◆ **Provided information**
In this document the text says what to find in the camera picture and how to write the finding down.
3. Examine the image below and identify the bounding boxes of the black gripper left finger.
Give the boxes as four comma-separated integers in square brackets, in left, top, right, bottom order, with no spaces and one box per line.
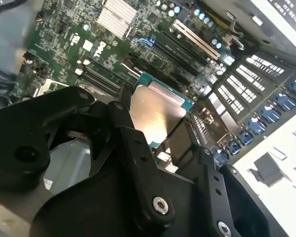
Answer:
[0,85,175,228]

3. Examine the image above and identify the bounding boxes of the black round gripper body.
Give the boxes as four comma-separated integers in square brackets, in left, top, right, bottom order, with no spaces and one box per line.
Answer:
[31,160,213,237]

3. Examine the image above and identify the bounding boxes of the silver CPU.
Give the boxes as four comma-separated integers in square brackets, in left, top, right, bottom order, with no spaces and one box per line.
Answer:
[128,73,196,150]

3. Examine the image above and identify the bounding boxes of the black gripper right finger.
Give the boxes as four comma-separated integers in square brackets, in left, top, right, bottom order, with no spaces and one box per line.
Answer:
[166,118,289,237]

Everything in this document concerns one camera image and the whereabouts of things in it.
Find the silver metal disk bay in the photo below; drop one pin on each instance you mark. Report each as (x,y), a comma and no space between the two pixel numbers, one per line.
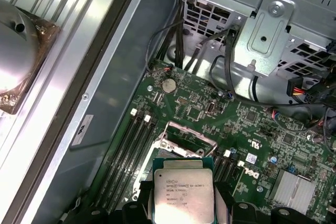
(265,37)

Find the CPU socket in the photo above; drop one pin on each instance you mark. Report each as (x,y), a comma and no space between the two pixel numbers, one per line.
(181,153)

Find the blue top capacitor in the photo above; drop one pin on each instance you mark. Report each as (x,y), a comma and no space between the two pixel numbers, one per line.
(273,159)

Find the brown square base plate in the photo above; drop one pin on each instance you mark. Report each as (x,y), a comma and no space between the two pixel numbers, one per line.
(48,35)

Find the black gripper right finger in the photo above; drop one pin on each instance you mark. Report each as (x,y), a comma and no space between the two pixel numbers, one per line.
(236,216)

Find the black power connector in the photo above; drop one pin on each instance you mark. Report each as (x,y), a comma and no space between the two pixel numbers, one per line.
(291,87)

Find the black PC case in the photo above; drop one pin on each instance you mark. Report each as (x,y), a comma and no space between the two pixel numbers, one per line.
(118,77)

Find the silver finned heatsink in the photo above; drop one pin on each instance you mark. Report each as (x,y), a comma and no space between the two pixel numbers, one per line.
(291,192)

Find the silver CPU green board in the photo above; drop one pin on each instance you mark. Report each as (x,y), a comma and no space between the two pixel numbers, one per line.
(183,190)

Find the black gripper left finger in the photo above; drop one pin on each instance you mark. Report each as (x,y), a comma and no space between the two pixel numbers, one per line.
(134,213)

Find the green motherboard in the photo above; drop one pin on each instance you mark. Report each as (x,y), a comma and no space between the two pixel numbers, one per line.
(236,119)

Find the silver USB port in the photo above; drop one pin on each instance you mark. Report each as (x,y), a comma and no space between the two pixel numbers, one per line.
(210,108)

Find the metal socket cover frame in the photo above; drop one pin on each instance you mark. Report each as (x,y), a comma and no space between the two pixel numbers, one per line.
(194,133)

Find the black RAM slot row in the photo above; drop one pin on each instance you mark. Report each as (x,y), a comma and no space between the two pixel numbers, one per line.
(126,155)
(223,166)

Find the round coin cell battery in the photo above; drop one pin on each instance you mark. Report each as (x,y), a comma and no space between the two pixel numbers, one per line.
(168,86)

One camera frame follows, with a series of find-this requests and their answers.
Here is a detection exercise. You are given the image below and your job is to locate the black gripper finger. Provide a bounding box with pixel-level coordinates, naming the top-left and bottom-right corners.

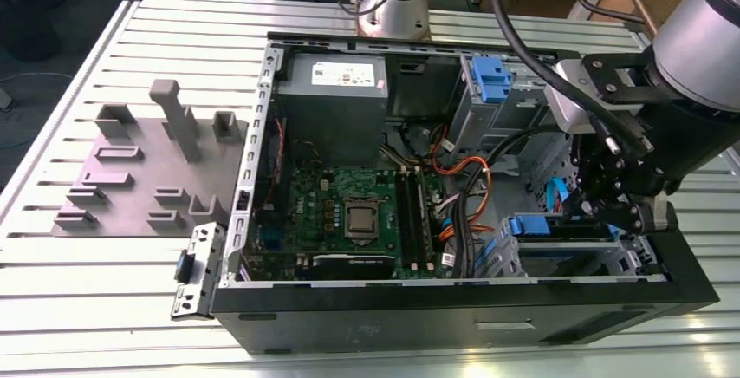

◆ **Action item**
Begin at the top of the records above and retype each line exactly until the line containing "round gripper body.", which is included. Skip all pictures.

◆ **Output for this exercise**
In this document the text says what to find in the camera picture and how to write the finding down.
3. Examine the image below and identify the bounding boxes of the black gripper left finger.
Give the boxes as four comma-separated integers in square brackets, in left, top, right, bottom order, with no spaces and one box per line.
Answer:
[0,85,175,228]

3. Examine the image above and identify the bounding boxes of the black round gripper body.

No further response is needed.